Required work:
Only the lines that contain the string "list" belong in the answer; pull them from the records.

[Saved entries]

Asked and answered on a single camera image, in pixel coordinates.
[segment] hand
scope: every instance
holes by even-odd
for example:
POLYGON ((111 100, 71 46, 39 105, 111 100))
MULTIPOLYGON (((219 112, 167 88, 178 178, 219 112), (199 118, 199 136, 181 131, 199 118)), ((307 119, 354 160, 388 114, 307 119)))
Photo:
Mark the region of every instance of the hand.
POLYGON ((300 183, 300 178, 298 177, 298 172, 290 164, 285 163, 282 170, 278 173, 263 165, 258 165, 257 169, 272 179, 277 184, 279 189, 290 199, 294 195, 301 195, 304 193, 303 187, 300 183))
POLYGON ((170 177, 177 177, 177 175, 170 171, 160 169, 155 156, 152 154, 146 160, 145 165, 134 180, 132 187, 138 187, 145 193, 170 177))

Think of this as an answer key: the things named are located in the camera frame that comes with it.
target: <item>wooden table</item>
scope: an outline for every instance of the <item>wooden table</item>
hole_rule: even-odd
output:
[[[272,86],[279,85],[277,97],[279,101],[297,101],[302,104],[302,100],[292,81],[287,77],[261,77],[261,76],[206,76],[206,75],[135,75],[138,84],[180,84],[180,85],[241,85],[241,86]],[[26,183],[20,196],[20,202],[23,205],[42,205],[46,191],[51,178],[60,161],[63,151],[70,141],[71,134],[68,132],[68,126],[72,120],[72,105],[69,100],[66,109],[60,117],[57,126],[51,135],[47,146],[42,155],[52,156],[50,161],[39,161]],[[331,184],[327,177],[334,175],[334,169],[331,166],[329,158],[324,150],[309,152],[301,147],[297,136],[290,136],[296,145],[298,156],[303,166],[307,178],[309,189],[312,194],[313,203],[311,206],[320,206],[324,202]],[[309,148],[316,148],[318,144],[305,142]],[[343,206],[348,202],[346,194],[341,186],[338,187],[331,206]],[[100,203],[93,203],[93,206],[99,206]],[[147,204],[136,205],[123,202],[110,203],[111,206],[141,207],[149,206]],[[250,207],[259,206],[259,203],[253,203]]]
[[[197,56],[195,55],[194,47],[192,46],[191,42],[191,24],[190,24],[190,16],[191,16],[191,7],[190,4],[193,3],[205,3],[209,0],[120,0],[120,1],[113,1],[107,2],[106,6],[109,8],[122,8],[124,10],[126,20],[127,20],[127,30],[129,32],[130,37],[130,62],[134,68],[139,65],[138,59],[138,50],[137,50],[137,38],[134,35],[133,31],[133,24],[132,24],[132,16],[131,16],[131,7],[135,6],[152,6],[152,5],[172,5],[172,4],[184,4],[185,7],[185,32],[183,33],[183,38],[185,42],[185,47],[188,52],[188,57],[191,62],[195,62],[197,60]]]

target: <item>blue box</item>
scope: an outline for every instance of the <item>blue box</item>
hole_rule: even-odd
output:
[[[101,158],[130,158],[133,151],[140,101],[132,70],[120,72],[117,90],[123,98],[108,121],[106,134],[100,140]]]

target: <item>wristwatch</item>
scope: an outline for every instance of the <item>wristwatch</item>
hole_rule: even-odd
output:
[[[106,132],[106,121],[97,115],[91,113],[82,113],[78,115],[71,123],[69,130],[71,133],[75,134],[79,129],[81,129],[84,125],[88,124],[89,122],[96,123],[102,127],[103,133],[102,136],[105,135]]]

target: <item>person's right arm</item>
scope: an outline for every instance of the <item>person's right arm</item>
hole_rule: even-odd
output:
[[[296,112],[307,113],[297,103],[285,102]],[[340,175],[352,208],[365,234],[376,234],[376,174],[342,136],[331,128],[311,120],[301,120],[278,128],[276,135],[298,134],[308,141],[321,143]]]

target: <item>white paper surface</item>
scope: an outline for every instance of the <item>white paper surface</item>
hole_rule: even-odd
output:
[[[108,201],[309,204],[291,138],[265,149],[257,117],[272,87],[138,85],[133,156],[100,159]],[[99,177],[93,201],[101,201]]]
--
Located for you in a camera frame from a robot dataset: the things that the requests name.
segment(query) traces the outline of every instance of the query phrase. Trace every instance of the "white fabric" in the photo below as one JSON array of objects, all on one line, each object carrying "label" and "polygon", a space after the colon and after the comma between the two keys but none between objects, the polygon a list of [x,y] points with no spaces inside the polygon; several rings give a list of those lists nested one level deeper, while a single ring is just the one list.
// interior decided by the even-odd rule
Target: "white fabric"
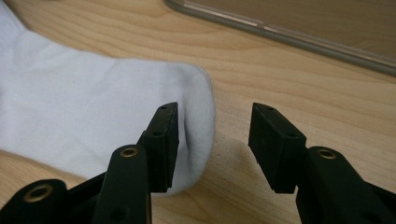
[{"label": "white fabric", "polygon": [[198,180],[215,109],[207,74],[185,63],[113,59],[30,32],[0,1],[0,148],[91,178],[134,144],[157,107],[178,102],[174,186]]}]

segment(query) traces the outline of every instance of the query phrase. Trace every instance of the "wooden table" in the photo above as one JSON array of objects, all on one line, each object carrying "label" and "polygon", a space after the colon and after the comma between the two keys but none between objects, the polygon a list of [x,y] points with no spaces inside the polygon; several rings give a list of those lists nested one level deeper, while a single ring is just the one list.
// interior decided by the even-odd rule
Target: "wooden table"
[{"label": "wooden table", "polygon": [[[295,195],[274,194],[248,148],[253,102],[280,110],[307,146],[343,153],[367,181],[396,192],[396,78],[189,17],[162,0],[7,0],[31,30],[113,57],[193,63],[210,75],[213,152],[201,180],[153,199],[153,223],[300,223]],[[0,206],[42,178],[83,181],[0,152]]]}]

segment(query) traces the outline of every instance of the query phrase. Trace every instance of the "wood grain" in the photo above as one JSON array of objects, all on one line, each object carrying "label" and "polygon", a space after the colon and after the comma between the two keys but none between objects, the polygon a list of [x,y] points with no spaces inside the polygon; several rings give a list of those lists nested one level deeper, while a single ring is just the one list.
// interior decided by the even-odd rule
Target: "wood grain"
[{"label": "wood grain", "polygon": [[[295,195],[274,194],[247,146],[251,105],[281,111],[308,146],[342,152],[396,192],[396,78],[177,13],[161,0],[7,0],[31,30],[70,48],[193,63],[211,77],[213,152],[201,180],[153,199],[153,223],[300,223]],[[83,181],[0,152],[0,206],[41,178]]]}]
==
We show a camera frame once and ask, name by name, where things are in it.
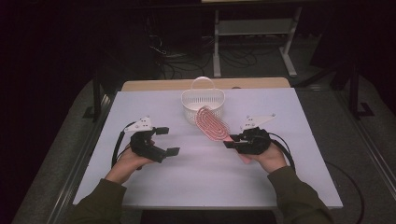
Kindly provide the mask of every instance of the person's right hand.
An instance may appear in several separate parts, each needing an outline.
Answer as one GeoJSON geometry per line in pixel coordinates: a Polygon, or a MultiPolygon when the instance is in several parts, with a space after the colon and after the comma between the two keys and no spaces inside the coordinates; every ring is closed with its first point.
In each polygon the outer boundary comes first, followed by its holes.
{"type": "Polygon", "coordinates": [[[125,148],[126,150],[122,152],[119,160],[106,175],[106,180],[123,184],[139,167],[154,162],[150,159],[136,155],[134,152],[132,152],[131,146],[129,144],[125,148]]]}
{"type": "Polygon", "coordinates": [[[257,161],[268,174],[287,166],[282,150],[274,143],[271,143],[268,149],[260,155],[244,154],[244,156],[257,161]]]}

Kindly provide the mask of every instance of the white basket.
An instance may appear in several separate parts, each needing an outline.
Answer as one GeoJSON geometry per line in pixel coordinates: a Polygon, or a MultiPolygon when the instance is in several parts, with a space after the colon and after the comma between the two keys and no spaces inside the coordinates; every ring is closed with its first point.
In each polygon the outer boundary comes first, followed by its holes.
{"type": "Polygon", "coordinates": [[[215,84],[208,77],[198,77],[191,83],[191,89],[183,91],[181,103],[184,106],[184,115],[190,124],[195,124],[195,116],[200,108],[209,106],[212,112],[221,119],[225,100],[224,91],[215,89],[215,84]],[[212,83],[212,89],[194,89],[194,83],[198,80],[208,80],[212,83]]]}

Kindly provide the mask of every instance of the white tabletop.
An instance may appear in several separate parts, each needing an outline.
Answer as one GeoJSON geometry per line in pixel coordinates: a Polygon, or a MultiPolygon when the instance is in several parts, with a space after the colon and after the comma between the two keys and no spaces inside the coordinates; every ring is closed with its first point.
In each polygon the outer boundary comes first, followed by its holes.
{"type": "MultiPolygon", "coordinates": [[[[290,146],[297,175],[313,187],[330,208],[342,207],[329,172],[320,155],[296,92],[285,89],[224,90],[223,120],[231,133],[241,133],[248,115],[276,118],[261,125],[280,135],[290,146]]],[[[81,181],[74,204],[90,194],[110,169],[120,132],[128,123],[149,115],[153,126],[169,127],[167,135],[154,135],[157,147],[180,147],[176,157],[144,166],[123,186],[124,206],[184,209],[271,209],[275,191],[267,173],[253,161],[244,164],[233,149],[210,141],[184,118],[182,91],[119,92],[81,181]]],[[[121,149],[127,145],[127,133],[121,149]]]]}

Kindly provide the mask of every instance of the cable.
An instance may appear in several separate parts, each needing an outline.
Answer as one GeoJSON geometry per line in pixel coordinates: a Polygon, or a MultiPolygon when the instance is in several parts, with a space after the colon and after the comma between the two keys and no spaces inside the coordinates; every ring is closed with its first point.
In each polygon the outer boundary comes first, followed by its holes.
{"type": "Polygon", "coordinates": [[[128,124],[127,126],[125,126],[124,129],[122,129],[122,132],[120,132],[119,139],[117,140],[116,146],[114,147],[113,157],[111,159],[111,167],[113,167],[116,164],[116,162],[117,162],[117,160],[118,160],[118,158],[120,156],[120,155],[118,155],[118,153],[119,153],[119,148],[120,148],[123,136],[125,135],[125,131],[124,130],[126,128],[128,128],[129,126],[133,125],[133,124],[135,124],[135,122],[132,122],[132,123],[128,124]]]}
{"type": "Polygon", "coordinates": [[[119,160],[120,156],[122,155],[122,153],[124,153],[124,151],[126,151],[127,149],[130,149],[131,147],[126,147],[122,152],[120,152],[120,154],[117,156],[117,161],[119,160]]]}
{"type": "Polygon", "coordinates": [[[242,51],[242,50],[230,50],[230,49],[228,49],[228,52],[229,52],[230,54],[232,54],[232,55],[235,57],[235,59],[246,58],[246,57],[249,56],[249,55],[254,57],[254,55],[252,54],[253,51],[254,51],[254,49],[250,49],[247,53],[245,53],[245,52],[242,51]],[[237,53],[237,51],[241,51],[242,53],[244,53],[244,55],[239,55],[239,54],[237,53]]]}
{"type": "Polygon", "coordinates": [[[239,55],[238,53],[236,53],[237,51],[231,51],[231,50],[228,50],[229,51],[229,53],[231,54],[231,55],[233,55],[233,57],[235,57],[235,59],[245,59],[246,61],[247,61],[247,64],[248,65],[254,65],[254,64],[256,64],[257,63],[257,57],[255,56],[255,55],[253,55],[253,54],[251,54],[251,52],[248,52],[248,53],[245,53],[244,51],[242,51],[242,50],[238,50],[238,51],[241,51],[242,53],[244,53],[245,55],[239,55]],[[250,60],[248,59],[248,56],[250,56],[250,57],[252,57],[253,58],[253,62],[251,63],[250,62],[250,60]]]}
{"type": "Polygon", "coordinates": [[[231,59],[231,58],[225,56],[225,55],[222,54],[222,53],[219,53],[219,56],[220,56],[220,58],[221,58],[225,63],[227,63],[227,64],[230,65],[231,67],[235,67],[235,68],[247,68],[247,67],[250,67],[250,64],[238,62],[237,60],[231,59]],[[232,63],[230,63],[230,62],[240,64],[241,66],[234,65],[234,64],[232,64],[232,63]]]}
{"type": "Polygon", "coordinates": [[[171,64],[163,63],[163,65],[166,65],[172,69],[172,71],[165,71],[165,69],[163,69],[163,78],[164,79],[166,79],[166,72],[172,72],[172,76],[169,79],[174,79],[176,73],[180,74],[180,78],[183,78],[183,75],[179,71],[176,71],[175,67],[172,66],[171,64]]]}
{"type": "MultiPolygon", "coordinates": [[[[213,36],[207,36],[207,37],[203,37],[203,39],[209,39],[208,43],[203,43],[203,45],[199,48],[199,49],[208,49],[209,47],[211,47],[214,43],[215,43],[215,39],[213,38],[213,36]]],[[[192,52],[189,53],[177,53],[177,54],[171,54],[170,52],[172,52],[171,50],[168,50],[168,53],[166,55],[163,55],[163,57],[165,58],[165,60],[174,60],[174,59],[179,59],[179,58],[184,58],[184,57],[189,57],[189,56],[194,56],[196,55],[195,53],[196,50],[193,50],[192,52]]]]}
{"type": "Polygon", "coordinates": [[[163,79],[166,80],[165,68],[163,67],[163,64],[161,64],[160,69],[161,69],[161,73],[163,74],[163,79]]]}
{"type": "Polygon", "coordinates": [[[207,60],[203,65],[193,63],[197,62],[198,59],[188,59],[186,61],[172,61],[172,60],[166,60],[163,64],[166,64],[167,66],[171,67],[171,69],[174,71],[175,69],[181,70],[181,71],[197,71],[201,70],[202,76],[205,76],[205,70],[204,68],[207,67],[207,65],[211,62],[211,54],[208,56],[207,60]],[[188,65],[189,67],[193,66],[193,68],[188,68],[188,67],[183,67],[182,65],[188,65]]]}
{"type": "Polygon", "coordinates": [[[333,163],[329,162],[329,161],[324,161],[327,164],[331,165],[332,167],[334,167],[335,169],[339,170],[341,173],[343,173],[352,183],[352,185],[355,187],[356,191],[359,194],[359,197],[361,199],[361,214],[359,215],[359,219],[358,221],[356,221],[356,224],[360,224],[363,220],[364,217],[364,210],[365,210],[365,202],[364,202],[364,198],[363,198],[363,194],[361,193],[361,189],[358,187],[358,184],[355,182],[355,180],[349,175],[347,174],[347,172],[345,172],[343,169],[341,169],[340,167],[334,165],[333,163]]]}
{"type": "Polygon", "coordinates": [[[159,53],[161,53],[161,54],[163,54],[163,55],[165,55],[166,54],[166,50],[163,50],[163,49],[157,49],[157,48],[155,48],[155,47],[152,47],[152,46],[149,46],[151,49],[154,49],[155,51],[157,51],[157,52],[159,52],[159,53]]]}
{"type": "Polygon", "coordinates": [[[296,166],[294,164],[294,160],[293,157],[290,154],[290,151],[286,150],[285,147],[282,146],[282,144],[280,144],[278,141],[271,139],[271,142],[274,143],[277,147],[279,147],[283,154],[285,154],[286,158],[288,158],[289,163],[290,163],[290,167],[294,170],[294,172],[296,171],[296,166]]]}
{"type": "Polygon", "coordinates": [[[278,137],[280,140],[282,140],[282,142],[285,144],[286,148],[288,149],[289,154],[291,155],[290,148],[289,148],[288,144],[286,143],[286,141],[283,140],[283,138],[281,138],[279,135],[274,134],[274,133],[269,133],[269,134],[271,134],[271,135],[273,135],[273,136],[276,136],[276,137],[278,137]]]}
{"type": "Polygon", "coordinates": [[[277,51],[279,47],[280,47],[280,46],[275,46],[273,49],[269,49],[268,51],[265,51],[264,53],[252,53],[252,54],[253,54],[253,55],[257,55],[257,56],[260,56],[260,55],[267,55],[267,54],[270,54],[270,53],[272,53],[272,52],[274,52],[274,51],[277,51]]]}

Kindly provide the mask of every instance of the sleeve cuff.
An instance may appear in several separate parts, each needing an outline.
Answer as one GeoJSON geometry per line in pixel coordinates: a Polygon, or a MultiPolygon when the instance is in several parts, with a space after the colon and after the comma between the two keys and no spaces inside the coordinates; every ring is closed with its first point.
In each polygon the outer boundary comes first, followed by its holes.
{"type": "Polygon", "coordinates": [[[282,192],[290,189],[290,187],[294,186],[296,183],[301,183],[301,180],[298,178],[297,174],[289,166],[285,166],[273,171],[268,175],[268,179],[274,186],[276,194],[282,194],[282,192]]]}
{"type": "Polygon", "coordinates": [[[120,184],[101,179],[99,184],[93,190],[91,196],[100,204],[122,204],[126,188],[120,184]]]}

Answer section:
segment(query) traces the outline of every instance of the query phrase. Trace every instance of the "white fabric" in the photo below as one JSON array of objects, all on one line, each object carrying "label" and "polygon", a space after the colon and after the comma between the two keys but none between objects, the polygon a list of [x,y] points with no spaces inside the polygon; several rings give a list of those lists nested one level deeper, while a single ring is just the one list.
segment(query) traces the outline of every instance of the query phrase. Trace every instance of the "wooden table" in the photo above as one JSON array of objects, all on one line, each object carrying "label" and "polygon", a space after the colon and after the comma between the two keys but none between objects, the polygon a list of [x,y] points with no spaces inside the polygon; several rings give a list of those lists nested one level deeper, while a single ring is just the one list.
segment(query) traces the outline of every instance of the query phrase. Trace every instance of the "wood grain" in the photo above as one JSON array of objects, all on one line, each object carrying "label" and "polygon", a space after the colon and after the comma between the two keys but none between objects, the polygon a list of [x,y] points with no spaces inside the polygon; several rings give a list of those lists nested one level deeper, while a single ring is just the one list.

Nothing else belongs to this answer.